When was the last time you thought about who loves you? Well I think about who loves me every time I look at my mom. She is battling terminal cancer and is still alive. She would not be alive if she wasn’t going through chemo therapy and radiation. She would die without the treatment, so really she is going through all the pain just for her children. In my eyes that is strong love.
My mom’s name is Tanaya. She is a really loving and caring person. If I have an issue I have no problem going to her. She might not always take my side, but in the end I learn my lesson. She loves her four children very much: Dominique (17), Courtney (15), Kayla (11) and me (13). She also has custody of her god child My’Kaella (8). She is really crazy. She doesn’t sugar coat anything. She tells me when my hair looks messed up, and I think I look really nice. I love her a lot.
She is very good at heart. If I had children I would not want to go through the pain for them. She is a good role model; I look up to her. It is very strong love for her to throw up every little thing she eats for us. Especially when I am deathly afraid of throwing up, I cry and scream when I hear it or see it. She really doesn’t think about herself; she thinks about others. She thinks about how we would live or be without her. She thinks about how her mother and father and sisters will react if she dies. She shows very strong love toward others.
I love her very much. She is my life. If she dies I will not be able to lift my head up in the morning. I won’t be able to think straight. I won’t be able to function. Practically I won’t be able to live. My dad isn’t really there for me so she is all I have. I wouldn’t have my personality. I would die inside and out.
I have to take into consideration that when she dies I have to be able to support myself. My dad wouldn’t really care about me. My grandma is too old along with my grandpa. So when she dies I guess I will have to have enough money saved up for my life. She always bugs me about my grades and how I need to graduate and get a scholarship.
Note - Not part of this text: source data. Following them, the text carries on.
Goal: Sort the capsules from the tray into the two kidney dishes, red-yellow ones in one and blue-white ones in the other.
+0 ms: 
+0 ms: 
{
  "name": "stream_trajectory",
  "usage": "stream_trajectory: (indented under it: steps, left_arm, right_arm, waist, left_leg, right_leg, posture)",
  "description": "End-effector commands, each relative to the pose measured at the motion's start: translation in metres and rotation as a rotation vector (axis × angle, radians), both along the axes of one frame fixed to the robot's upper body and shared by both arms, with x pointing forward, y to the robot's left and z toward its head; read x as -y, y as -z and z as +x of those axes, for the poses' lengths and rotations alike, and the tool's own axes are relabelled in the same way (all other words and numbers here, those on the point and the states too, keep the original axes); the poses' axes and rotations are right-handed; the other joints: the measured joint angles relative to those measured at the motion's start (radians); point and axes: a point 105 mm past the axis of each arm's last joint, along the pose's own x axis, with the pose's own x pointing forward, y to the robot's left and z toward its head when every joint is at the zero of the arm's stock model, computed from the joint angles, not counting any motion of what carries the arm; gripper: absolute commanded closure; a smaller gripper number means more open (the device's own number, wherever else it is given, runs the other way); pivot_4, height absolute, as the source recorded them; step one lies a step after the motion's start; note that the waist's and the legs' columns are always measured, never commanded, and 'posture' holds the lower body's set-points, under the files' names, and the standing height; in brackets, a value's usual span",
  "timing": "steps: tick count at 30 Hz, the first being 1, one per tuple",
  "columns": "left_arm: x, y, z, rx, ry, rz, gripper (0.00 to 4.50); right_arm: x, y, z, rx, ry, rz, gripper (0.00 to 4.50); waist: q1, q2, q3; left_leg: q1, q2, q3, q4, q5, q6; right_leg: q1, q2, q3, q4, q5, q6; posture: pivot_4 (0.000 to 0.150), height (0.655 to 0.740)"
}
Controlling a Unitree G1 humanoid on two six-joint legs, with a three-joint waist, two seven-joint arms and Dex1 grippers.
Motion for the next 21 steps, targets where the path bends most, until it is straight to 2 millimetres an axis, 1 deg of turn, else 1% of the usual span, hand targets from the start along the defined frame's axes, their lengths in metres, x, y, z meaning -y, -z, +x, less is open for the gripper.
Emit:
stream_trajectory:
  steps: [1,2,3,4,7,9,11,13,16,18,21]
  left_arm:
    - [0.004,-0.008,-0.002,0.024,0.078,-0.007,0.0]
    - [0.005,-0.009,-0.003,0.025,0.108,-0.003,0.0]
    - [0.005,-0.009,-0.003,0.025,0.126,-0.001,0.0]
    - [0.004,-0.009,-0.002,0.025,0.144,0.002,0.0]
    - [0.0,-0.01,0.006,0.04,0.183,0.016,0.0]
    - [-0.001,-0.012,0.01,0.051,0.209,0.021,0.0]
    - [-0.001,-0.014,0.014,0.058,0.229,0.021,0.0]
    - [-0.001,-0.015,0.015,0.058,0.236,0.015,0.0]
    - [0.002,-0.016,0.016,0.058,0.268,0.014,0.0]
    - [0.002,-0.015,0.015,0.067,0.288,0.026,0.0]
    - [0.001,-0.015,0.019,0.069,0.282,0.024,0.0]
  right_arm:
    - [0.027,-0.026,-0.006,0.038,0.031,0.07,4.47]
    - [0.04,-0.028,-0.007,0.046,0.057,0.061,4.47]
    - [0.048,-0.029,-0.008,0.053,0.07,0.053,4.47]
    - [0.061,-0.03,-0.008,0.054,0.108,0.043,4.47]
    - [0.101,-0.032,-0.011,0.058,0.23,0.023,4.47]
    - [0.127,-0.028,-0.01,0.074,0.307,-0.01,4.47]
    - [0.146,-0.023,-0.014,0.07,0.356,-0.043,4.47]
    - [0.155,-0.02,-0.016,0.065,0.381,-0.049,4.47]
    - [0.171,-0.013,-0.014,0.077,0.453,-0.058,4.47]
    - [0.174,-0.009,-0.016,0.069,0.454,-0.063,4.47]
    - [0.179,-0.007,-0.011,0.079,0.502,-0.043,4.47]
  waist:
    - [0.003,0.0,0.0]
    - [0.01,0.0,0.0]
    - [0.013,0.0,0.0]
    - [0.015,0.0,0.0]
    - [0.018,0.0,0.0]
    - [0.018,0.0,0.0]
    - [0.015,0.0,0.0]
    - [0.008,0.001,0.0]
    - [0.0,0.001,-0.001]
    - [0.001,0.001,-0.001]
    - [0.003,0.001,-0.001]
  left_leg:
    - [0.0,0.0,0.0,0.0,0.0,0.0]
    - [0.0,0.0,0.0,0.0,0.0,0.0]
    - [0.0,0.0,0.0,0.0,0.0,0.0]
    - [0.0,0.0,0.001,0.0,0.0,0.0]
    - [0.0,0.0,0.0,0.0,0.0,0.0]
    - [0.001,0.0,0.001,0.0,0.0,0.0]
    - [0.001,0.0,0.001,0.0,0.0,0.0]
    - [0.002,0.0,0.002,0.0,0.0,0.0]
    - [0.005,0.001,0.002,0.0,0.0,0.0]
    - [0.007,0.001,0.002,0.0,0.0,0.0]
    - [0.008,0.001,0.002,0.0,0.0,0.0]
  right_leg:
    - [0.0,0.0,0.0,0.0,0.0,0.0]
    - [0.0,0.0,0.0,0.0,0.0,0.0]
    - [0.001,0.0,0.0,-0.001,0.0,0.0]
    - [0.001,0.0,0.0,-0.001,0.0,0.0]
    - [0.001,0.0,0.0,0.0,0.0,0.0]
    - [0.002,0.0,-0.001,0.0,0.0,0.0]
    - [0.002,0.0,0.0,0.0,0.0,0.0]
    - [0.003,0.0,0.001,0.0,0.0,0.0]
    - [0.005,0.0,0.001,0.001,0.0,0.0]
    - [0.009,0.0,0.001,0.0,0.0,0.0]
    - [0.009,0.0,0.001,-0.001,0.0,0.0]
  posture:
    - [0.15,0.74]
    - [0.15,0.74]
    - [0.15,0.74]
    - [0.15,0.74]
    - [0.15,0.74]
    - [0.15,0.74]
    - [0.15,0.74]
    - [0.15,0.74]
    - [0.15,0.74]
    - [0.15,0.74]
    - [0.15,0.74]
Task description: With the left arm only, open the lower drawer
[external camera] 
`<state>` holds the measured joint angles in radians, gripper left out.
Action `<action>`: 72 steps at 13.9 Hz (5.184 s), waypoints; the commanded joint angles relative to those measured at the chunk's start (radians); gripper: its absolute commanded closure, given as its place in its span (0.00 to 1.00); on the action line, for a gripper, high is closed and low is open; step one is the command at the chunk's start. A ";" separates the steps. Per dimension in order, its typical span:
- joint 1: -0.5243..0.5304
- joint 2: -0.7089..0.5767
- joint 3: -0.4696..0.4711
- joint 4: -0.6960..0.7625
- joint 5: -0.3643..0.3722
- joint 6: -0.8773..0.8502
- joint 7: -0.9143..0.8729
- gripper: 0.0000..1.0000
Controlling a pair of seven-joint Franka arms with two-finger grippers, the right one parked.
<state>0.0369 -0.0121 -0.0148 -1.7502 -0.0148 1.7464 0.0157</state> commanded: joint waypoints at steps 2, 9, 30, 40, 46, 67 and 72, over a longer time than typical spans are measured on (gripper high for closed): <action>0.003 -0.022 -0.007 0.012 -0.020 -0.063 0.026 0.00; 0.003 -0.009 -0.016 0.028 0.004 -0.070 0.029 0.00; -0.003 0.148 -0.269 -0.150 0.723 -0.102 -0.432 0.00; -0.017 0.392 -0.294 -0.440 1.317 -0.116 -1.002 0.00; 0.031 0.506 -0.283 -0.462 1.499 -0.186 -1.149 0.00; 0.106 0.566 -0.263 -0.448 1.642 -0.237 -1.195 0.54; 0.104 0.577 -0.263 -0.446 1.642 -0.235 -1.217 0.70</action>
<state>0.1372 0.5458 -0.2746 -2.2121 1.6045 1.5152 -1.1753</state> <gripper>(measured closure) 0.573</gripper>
I finally understand why I need to do that.
I picture myself everyday looking at her and seeing her bald shiny head. I love how it sparkles in the sun. I picture me sitting next to her coffin just crying my eyes out. I could never say goodbye to her. Her cancer is so rare that day is going to come soon; the doctors say 6 months. I cry every time I think about it. How would you feel about your mom or your close loved one dying? Could you function?
My mother shows some strong love towards every loved one. “The greater your capacity to love, the greater your capacity to feel the pain.” I feel this quote explains my mother very well. Strong love.